* Task brief *
Determine how many lines in the entries below include the word "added", and reply with that number alone.

(Items listed in a dataset)
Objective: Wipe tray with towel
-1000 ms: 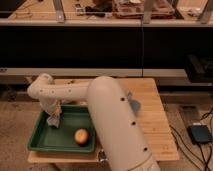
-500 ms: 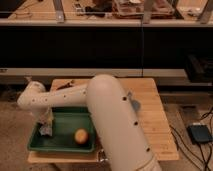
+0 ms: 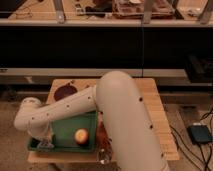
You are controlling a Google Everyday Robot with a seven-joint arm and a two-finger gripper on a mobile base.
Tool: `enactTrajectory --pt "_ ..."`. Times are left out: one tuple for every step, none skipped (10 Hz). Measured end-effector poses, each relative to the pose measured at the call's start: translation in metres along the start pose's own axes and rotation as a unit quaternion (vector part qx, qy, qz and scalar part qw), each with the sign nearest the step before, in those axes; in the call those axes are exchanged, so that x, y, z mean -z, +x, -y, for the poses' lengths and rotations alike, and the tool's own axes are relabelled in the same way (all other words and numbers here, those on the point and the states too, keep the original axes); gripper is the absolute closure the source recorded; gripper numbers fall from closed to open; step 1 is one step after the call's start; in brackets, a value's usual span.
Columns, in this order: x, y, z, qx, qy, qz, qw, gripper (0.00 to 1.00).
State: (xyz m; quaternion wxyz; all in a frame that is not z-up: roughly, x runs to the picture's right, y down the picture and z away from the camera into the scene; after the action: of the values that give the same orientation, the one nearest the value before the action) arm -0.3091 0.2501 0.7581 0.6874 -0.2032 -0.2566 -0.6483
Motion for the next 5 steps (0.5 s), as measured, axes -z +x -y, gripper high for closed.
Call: enactTrajectory --pt "0.002 -0.004 -0.013 -0.014 0.004 0.001 0.9999 1.00" --pt "0.005 -0.003 -0.035 -0.037 0.009 0.002 0.9993 1.00" --pt "0.006 0.004 -0.058 -0.061 0.010 0.005 0.9981 1.00" --pt "0.005 0.013 -0.070 -0.076 0.008 0.007 0.9971 1.00" --pt "0.004 0.026 -0.080 -0.090 0.006 0.008 0.9959 1.00"
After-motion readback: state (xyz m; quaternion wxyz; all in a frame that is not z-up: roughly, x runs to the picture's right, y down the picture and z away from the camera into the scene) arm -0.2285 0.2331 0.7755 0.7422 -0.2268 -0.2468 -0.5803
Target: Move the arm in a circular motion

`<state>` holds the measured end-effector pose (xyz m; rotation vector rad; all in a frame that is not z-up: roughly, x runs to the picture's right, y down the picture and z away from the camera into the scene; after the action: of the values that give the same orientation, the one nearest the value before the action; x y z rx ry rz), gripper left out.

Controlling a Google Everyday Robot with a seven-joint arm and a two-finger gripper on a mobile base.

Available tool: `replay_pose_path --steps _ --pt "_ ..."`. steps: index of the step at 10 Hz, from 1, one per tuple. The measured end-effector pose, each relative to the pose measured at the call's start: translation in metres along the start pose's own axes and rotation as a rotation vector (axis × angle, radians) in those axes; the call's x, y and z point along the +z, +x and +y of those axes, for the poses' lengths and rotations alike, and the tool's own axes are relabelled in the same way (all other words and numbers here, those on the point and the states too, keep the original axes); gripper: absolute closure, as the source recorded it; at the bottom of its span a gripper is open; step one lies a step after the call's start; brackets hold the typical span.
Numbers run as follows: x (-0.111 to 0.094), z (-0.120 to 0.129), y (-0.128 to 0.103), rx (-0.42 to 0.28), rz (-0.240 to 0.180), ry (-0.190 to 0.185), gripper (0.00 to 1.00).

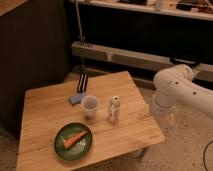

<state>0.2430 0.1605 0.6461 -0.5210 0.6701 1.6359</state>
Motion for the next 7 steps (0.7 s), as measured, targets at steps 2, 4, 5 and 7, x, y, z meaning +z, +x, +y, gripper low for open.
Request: replay_pose_path --steps 2,4,5,7 --pt "-0.002 0.006 0.038 -0.088 0.012 0.030 0.20" --pt "-0.009 0.029 0.063 -0.167 0.012 0.047 0.20" --pt "-0.016 0.051 0.071 -0.217 0.003 0.048 0.20" --pt "-0.031 0.107 0.079 -0.301 -0.019 0.036 0.20"
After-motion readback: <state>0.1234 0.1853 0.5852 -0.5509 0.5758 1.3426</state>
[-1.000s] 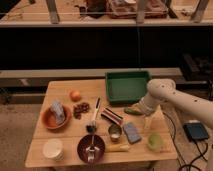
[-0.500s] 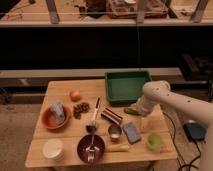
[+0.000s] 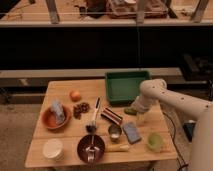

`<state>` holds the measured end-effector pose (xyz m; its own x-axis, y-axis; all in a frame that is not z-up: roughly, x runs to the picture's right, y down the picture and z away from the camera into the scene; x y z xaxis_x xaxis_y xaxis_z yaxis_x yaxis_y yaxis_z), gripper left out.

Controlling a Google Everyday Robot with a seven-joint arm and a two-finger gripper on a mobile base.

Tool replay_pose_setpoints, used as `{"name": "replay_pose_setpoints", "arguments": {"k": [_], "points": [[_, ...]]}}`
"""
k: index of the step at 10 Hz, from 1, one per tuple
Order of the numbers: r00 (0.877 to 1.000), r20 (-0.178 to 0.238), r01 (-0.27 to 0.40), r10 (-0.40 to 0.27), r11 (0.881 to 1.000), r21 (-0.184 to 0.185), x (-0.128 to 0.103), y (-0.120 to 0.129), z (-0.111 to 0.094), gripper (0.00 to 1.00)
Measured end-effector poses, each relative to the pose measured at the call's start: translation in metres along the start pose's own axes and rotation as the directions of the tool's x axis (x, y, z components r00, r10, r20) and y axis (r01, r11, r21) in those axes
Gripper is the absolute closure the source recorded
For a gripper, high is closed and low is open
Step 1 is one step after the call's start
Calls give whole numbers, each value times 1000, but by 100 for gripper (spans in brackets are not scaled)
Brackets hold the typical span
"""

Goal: Place pepper in paper cup

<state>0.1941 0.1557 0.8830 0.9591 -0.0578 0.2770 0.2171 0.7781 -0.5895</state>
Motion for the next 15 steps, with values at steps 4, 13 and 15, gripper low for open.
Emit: {"name": "replay_pose_setpoints", "arguments": {"k": [4, 13, 15], "points": [[1000, -14, 10, -10, 1000, -15, 4, 1, 4, 44], [1000, -16, 6, -6, 1000, -7, -3, 3, -13, 68], [999, 35, 23, -24, 1000, 11, -11, 4, -34, 68]]}}
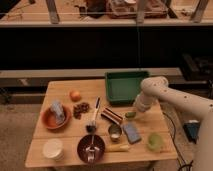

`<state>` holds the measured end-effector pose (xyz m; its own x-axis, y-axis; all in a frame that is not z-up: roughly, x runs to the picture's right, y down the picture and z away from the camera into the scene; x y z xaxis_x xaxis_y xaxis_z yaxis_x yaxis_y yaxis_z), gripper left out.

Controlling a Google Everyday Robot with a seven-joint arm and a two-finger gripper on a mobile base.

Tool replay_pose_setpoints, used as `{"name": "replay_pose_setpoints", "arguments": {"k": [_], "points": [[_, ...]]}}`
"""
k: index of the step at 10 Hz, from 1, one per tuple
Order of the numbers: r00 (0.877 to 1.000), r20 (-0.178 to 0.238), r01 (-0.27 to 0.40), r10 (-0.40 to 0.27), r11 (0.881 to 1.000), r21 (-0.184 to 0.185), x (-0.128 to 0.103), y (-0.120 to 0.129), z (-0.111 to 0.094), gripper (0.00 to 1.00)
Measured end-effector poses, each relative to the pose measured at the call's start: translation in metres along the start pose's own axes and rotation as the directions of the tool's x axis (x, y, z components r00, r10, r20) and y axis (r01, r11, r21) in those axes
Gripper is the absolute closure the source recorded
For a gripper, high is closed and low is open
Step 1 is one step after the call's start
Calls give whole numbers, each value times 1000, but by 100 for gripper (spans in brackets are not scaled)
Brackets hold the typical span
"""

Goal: Place pepper in paper cup

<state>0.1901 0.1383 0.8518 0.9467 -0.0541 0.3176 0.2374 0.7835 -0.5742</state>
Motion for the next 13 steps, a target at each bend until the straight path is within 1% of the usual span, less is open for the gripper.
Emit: {"name": "replay_pose_setpoints", "arguments": {"k": [1, 2, 3, 4, 6, 7, 9, 10, 11, 12, 13], "points": [[999, 22, 23, -23, 1000, 14, -9, 2, -19, 68], [998, 33, 55, -56, 998, 26, -21, 3, -36, 68], [994, 41, 99, -101, 994, 44, -37, 3, -53, 68], [986, 49, 153, -156, 986, 58, -58, 3, -64, 68], [957, 62, 277, -284, 956, 97, -116, 3, -79, 68], [936, 68, 336, -345, 935, 115, -142, 4, -86, 68], [893, 83, 429, -443, 892, 142, -178, 12, -100, 68], [873, 92, 464, -479, 874, 147, -192, 15, -101, 68], [839, 104, 517, -534, 842, 156, -220, 20, -100, 68], [809, 113, 558, -577, 814, 161, -246, 24, -98, 68], [784, 120, 589, -609, 791, 163, -266, 28, -95, 68]]}}
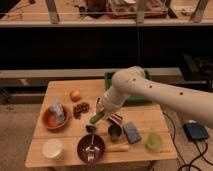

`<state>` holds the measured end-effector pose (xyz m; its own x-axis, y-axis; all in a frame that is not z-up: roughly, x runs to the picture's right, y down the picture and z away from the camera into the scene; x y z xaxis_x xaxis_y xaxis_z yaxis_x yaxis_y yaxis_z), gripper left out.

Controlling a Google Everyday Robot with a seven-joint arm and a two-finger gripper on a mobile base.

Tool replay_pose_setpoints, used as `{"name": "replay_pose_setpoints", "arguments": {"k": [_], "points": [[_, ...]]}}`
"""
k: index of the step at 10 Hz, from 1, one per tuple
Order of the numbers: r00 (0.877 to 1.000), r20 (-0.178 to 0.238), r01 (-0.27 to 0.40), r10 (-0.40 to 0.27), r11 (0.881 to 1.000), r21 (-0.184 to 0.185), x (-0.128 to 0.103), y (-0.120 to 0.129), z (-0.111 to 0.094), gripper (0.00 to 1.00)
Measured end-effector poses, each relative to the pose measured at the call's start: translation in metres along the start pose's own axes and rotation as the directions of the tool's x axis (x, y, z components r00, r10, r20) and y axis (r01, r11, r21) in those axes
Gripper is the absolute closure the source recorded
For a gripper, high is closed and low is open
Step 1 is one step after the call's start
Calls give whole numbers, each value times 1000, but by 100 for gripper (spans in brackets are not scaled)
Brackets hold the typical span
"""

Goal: Place pepper in paper cup

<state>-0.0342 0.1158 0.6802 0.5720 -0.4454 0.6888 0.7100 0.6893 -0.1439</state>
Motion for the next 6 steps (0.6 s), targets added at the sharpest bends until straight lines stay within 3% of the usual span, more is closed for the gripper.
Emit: {"name": "replay_pose_setpoints", "arguments": {"k": [3, 6], "points": [[987, 37, 161, -159, 986, -34, -71, -34, 45, 68], [950, 54, 312, -308, 948, -68, -136, -48, 91, 68]]}}
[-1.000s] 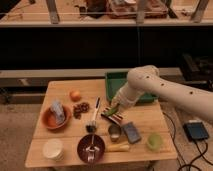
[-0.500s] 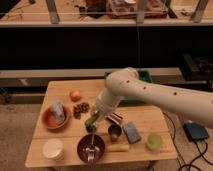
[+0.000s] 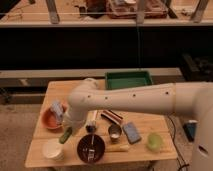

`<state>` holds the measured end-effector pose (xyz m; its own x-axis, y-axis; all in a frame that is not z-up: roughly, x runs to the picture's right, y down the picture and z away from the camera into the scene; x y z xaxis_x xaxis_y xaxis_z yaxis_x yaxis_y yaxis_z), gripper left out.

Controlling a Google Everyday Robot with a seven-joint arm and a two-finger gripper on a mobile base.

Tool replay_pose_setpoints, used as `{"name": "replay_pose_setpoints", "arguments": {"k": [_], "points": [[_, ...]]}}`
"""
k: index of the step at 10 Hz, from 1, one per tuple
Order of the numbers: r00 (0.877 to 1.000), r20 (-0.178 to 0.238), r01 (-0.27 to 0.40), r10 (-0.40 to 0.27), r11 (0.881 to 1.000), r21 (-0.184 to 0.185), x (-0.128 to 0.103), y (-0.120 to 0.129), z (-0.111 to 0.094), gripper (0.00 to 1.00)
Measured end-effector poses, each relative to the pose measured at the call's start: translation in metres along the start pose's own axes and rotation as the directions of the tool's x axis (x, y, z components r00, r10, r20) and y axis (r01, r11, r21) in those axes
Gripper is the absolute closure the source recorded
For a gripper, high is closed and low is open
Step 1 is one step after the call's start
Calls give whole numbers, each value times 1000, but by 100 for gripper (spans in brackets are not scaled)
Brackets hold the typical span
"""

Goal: Place pepper in paper cup

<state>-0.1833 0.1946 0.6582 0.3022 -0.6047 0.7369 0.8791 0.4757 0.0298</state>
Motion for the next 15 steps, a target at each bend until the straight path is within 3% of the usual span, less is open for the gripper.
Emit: {"name": "replay_pose_setpoints", "arguments": {"k": [2, 4, 6, 10, 15], "points": [[995, -12, 103, -103, 995, -17, -32, -5, 15, 68], [986, -33, 160, -161, 987, -19, -43, -3, 16, 68], [985, -44, 166, -167, 986, -22, -40, -6, 16, 68], [986, -17, 164, -165, 985, -47, -33, -16, 29, 68], [982, 9, 191, -191, 981, -45, -45, -16, 30, 68]]}}
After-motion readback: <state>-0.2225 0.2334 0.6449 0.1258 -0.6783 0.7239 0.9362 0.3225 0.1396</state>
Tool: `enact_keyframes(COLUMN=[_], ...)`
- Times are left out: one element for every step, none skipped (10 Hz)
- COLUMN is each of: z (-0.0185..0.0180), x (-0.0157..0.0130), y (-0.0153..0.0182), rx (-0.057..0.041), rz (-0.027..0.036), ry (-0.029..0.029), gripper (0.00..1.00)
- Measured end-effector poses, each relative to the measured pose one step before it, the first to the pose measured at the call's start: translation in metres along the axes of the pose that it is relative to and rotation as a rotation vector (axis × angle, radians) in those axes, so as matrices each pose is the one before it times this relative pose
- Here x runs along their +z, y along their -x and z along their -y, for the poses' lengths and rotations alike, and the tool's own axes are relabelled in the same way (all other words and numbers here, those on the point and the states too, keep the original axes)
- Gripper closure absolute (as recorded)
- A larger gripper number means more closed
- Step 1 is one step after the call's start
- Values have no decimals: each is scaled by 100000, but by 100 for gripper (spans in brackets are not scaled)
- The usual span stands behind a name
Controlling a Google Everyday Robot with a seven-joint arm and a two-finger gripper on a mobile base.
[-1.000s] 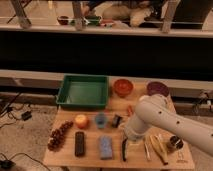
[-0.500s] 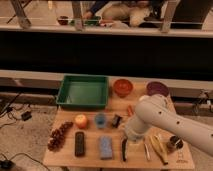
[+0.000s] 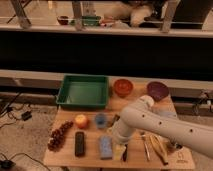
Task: Place grapes in table surface
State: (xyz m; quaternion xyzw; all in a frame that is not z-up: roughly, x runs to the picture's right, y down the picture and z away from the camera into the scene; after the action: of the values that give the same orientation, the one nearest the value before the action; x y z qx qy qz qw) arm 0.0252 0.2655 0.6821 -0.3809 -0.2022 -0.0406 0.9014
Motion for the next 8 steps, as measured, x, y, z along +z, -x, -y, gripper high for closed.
enact_keyframes(z=[168,332,240,228,203,228,210,378], x=[518,657,369,481,441,554,455,656], y=[774,1297,847,916,851,877,719,1061], rx=[-1288,-2388,-1348,-1451,-1528,-1277,-1134,-1492], rz=[803,1131,813,994,994,1121,837,1209], ry=[208,376,57,127,84,52,292,300], gripper=[20,20,20,20,20,20,20,20])
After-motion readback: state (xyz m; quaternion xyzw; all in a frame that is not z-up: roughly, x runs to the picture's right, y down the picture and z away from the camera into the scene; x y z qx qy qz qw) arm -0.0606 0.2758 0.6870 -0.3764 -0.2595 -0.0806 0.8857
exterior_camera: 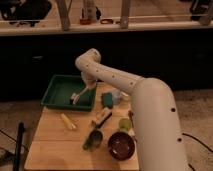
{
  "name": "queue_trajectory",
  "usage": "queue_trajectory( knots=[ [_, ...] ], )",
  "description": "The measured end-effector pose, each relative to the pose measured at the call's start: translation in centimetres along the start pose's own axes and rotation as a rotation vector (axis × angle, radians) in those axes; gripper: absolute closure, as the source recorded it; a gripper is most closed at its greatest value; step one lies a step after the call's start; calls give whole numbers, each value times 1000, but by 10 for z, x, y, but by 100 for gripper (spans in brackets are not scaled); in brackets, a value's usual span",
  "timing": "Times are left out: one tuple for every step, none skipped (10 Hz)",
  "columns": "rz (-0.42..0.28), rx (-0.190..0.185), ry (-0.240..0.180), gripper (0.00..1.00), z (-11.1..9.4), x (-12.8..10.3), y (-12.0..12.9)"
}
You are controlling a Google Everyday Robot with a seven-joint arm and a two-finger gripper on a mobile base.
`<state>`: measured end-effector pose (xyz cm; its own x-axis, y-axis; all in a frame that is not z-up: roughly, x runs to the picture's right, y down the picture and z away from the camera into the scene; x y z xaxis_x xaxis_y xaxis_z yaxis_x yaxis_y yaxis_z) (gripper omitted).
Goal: Wipe tray with brush
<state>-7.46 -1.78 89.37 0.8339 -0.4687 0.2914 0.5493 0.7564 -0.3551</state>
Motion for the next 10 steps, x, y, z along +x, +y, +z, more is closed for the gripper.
queue_trajectory(
  knots=[
    [10,8,28,100,-5,6,-3],
    [21,17,58,100,-6,10,-11],
    [29,30,75,100,-6,11,-20],
    [34,44,74,100,-4,6,-28],
    [42,58,71,100,1,4,-35],
    [43,66,58,100,6,1,-40],
    [39,76,31,100,14,-5,-46],
    [29,80,3,100,19,-12,-49],
    [-5,83,-64,100,25,-24,-54],
    [-27,80,-96,100,28,-27,-54]
  ],
)
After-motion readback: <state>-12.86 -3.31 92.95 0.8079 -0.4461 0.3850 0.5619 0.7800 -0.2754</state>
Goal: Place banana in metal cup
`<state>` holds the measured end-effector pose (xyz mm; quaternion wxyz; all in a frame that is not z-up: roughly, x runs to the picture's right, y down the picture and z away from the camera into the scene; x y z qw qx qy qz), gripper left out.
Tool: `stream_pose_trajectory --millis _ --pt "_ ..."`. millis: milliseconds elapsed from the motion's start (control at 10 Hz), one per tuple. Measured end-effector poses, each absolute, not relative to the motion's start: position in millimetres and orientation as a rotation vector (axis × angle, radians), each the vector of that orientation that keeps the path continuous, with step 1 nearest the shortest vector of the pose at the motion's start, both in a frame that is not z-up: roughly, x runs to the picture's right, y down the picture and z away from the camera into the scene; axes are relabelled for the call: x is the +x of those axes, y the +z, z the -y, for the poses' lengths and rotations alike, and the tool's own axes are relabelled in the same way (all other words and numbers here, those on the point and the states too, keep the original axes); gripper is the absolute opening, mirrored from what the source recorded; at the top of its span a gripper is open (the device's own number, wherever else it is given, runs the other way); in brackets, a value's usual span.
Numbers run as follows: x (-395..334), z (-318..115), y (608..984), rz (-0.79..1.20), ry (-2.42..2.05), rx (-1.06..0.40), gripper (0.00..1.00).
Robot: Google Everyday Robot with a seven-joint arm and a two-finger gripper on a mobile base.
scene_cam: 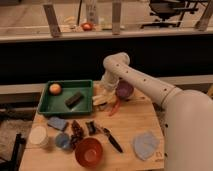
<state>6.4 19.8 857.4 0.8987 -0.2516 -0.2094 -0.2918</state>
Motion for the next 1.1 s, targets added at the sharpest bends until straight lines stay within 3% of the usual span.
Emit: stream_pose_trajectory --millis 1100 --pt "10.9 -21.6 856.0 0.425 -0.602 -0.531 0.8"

* Your response *
2